[Data below Boundary: Start]
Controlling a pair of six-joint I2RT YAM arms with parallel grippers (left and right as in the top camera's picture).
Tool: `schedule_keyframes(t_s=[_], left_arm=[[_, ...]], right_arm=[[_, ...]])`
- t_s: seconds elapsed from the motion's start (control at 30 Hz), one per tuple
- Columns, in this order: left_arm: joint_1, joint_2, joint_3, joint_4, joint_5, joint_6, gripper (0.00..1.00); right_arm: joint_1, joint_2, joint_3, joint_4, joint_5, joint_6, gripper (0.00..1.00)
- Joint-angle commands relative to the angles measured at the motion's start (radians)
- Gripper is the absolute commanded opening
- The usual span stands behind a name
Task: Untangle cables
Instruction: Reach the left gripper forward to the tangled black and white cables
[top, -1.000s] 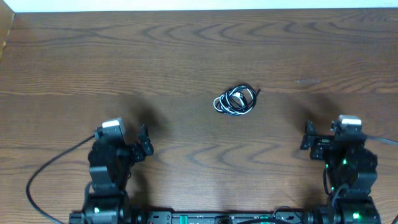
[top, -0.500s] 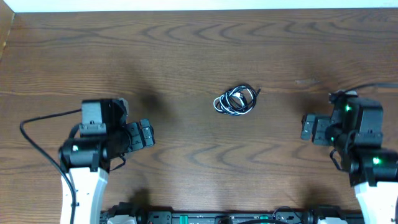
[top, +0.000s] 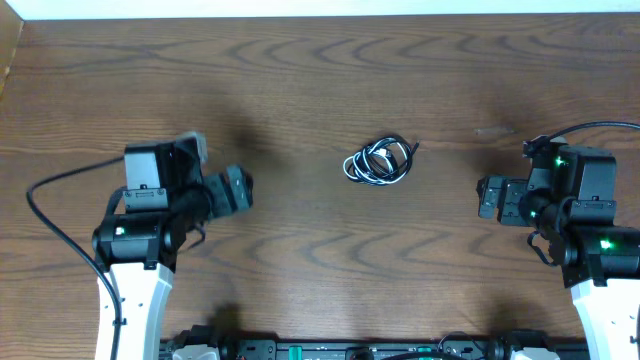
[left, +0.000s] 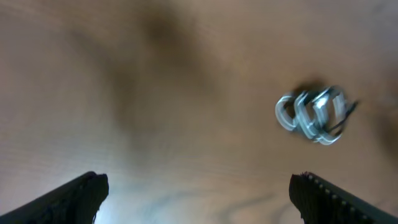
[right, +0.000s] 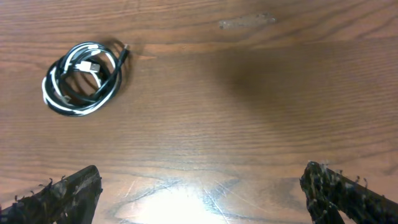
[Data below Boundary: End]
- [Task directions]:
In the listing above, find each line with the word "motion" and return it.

- [Response area]:
- t_s: seconds elapsed from the motion's start (control at 30 Hz), one per tuple
- Joint-angle commands relative to the angles measured at the motion's start (radians)

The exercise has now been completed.